To account for heteroscedasticity, the variances are modelled as \sigma^2_u = \exp(\bm{\delta}'\mathbf{Z}_u) and \sigma^2_v = \exp(\bm{\phi}'\mathbf{Z}_v). For the truncated normal distribution, heterogeneity in the pre-truncation mean is modelled as \mu_i = \bm{\omega}'\mathbf{Z}_{\mu}. The scaling property (Wang and Schmidt, 2002) can also be imposed for the truncated normal.

Sample selection frontier (`groupType = "sfaselectioncross"`)
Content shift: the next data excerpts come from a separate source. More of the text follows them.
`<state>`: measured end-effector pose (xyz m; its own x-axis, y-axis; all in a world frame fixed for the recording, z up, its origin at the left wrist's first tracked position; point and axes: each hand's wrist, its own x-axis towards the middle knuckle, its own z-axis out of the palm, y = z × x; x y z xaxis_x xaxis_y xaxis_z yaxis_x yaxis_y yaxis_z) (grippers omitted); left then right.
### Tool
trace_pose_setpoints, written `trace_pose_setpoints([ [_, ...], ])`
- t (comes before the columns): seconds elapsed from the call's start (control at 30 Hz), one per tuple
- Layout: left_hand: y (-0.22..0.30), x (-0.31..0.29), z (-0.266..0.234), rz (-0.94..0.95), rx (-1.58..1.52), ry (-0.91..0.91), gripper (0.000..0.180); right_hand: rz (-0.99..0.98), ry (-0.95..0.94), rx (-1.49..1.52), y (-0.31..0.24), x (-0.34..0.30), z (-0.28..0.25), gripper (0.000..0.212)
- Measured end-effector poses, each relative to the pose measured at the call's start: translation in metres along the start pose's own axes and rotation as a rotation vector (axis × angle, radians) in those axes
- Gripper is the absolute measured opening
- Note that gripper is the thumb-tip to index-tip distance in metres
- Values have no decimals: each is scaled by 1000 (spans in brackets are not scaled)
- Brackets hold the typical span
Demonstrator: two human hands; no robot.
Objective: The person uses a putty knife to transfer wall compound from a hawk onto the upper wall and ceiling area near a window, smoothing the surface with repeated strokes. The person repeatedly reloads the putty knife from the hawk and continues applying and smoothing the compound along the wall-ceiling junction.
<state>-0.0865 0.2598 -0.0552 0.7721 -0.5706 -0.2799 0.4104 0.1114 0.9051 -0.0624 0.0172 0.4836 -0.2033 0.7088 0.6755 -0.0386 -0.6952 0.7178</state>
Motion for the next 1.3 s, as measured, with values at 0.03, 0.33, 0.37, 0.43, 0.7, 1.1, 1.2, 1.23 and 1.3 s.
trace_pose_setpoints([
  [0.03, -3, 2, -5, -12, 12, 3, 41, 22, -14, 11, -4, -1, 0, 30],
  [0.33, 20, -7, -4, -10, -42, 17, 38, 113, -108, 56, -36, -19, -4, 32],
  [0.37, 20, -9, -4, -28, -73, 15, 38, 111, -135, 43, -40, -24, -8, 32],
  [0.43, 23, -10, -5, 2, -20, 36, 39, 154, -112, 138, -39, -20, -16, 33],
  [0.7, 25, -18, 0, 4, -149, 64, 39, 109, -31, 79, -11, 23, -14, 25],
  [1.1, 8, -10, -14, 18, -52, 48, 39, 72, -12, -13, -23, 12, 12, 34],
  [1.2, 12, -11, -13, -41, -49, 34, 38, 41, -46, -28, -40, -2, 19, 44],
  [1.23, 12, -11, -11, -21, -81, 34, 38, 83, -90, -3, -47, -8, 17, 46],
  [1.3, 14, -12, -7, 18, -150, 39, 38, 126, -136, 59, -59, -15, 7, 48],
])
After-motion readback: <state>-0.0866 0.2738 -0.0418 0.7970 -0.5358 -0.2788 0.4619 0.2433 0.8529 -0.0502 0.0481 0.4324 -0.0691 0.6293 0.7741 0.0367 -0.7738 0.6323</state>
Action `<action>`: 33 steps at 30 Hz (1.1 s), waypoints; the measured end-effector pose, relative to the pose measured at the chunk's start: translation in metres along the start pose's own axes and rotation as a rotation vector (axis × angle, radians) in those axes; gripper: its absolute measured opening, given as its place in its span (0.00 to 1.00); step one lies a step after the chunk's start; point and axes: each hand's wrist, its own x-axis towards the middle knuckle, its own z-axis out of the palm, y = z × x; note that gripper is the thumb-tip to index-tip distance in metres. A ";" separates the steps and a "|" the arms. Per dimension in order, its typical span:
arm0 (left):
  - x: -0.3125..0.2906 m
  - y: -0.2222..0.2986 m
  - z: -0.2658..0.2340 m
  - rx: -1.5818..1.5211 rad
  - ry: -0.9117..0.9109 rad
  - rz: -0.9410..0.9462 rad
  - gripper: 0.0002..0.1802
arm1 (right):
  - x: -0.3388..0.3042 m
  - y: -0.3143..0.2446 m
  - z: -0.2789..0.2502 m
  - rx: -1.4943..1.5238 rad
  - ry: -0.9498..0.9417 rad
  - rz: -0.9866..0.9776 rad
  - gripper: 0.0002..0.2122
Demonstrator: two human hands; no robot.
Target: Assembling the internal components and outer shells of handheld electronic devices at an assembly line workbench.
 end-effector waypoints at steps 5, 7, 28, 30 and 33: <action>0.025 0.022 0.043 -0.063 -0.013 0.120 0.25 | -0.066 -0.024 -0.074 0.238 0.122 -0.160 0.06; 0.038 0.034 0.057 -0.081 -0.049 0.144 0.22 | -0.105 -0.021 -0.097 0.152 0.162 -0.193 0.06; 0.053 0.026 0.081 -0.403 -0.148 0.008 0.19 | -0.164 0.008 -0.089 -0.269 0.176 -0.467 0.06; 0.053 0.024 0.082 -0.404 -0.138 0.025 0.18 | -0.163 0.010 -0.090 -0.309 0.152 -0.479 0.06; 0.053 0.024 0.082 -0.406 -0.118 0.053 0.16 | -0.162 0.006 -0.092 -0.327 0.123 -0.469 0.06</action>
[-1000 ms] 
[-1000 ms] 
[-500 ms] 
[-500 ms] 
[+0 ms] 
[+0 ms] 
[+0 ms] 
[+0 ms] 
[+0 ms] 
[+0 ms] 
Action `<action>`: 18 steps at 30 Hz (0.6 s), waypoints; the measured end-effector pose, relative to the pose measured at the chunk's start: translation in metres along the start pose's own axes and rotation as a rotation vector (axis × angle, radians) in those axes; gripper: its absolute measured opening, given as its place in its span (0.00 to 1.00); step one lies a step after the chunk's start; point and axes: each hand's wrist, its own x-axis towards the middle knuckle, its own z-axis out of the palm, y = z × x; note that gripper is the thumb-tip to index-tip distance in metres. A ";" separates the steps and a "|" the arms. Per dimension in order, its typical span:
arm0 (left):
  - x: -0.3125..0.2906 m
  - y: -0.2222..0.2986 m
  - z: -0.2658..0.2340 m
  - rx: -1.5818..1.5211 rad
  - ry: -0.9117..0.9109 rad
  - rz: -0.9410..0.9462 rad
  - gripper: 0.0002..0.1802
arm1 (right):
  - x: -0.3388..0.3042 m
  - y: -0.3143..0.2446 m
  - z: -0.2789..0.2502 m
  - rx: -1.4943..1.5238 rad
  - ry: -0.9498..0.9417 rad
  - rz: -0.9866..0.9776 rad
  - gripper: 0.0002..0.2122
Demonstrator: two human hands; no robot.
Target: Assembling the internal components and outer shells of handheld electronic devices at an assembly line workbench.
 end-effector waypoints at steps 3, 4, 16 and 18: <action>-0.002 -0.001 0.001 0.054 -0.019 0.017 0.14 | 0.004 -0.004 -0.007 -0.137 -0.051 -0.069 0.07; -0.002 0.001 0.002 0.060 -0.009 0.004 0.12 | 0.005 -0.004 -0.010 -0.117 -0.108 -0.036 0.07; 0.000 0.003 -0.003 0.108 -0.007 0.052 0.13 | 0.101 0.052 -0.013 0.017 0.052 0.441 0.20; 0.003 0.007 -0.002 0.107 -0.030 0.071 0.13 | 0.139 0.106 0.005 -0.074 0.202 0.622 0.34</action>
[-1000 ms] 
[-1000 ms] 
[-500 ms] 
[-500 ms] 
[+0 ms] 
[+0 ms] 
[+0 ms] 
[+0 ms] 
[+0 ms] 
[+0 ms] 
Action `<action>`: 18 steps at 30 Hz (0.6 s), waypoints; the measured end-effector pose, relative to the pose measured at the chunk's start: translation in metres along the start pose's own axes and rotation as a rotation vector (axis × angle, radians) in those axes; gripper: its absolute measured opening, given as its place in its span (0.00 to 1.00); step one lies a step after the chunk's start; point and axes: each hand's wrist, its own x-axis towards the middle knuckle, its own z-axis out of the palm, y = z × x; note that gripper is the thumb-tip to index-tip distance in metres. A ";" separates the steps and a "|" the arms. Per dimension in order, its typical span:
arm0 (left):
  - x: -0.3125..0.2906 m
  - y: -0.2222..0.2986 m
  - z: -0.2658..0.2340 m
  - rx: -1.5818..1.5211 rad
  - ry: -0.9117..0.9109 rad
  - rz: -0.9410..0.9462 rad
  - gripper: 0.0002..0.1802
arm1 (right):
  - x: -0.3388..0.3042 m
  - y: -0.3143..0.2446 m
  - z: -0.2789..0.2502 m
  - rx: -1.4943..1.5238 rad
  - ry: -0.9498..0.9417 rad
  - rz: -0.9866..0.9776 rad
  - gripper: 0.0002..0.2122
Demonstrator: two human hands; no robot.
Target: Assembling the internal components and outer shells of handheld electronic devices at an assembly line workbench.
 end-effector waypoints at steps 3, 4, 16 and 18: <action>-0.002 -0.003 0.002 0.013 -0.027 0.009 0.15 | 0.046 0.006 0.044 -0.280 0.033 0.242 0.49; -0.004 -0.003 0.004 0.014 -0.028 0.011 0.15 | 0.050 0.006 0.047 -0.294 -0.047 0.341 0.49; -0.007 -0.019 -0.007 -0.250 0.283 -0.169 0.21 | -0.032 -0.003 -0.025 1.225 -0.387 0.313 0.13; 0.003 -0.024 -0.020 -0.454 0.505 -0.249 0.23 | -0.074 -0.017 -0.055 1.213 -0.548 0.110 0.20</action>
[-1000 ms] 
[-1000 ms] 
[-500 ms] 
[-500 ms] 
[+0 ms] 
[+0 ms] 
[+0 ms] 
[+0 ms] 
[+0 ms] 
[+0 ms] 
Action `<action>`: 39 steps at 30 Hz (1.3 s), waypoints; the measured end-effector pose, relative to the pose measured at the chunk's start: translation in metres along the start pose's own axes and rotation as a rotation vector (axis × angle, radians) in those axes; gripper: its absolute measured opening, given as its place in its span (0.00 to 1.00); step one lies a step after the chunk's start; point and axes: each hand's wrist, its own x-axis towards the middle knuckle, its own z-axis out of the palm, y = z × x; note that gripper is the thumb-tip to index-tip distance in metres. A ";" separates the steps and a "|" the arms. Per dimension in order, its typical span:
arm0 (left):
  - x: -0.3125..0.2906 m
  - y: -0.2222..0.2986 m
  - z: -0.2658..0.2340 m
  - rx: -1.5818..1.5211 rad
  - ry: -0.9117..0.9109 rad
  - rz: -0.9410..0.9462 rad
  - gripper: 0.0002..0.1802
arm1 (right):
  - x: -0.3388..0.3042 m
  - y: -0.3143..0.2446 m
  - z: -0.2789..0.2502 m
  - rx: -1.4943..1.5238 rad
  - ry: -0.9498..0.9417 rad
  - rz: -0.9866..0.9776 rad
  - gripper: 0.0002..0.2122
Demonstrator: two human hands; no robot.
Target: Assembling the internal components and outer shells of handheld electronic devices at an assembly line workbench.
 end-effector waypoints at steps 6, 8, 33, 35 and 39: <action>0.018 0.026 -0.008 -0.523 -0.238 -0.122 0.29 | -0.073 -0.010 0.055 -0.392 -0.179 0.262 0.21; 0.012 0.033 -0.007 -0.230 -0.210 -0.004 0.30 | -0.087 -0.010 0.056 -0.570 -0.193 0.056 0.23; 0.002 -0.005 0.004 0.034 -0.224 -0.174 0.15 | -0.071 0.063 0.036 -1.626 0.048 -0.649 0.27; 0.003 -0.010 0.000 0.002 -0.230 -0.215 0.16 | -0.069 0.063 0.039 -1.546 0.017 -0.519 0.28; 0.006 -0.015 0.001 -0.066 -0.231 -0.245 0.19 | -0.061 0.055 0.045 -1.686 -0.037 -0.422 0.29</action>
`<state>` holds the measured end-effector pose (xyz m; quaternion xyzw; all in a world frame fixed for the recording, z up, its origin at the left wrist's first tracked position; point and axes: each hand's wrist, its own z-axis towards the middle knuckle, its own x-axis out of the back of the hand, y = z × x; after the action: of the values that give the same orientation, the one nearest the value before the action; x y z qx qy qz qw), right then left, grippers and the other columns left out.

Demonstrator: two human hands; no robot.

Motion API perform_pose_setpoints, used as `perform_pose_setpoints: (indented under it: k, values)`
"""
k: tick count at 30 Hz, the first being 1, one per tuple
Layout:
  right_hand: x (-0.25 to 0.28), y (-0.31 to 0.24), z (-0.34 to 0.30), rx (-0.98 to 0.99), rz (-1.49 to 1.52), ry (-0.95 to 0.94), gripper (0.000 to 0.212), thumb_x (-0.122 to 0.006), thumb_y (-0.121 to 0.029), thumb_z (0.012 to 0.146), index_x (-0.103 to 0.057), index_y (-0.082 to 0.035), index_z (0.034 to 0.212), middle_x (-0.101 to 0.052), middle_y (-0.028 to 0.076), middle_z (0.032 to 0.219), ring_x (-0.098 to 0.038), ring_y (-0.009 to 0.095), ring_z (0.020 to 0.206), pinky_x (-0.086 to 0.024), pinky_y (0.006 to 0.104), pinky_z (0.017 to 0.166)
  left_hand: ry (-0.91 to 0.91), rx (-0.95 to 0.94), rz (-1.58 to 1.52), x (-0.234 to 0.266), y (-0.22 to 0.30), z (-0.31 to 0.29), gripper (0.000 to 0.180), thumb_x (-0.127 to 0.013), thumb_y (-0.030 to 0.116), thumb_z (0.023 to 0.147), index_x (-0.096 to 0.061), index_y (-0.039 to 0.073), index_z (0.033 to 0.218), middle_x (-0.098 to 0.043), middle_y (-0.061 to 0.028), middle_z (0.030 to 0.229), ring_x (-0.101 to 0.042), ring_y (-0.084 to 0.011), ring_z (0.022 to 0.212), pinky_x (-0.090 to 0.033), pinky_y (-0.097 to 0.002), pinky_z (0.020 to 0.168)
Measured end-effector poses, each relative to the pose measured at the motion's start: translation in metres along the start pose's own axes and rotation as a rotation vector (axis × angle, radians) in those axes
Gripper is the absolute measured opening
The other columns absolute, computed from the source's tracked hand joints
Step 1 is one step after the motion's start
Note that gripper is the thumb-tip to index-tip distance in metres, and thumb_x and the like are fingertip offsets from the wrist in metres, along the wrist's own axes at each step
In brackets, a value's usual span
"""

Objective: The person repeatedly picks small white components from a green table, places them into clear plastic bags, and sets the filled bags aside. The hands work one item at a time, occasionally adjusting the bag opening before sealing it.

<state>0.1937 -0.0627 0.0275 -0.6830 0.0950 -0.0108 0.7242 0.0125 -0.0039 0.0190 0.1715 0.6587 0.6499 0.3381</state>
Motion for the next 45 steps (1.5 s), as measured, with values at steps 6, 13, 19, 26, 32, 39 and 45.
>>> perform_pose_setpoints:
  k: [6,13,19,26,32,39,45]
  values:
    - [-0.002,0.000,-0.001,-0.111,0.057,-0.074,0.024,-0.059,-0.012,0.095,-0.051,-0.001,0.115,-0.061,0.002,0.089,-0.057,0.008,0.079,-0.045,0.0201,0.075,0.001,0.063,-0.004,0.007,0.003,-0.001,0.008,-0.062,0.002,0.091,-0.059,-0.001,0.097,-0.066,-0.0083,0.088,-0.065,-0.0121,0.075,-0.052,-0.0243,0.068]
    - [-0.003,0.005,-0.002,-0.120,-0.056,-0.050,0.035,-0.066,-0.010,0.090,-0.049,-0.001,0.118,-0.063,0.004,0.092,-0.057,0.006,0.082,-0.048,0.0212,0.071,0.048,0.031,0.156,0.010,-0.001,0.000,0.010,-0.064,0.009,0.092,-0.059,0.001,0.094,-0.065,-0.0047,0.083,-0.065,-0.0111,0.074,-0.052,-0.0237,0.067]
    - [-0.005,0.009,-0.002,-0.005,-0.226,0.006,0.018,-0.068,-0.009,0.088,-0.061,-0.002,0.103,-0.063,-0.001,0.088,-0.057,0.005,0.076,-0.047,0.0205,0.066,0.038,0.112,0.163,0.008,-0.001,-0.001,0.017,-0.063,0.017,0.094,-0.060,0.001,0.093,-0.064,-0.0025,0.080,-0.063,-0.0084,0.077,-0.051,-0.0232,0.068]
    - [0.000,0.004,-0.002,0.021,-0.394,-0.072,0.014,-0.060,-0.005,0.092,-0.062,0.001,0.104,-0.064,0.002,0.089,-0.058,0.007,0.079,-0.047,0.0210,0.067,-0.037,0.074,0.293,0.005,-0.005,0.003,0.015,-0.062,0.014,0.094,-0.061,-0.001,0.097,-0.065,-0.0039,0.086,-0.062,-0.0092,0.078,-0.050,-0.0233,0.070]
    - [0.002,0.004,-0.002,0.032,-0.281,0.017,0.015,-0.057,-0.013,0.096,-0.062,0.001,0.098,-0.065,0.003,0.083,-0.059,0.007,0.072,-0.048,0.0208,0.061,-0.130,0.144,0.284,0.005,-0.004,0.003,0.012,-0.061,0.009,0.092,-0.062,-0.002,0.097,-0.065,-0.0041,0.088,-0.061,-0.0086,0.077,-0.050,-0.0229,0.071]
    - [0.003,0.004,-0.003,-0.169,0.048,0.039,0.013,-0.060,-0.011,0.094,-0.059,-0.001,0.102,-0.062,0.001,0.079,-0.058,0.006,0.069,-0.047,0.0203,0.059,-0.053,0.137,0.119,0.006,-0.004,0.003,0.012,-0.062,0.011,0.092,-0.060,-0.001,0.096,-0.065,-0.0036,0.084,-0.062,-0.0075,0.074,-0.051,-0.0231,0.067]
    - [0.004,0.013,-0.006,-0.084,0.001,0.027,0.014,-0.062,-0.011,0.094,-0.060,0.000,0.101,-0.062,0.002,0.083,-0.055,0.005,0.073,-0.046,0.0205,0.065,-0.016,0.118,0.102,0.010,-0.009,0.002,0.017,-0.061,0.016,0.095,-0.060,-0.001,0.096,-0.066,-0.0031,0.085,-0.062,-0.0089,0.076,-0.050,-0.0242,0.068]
This model extends the Heckman (1979) selection framework to the stochastic frontier setting (Greene, 2010; Dakpo et al., 2021). The selection and frontier equations are:

y_{1i}^* = \mathbf{Z}_{si}'\bm{\gamma} + w_i, \quad w_i \sim \mathcal{N}(0,1)

y_{2i}^* = \mathbf{x}_i'\bm{\beta} + v_i - Su_i

where y_{1i} = \mathbf{1}(y_{1i}^* > 0) is the binary selection indicator and y_{2i} = y_{2i}^* is observed only when y_{1i} = 1. Selection bias arises from \rho = \mathrm{Corr}(w_i, v_i) \ne 0. Only selected observations enter the frontier and metafrontier estimation; efficiency estimates for non-selected observations are NA.

Latent class frontier (`groupType = "sfalcmcross"`)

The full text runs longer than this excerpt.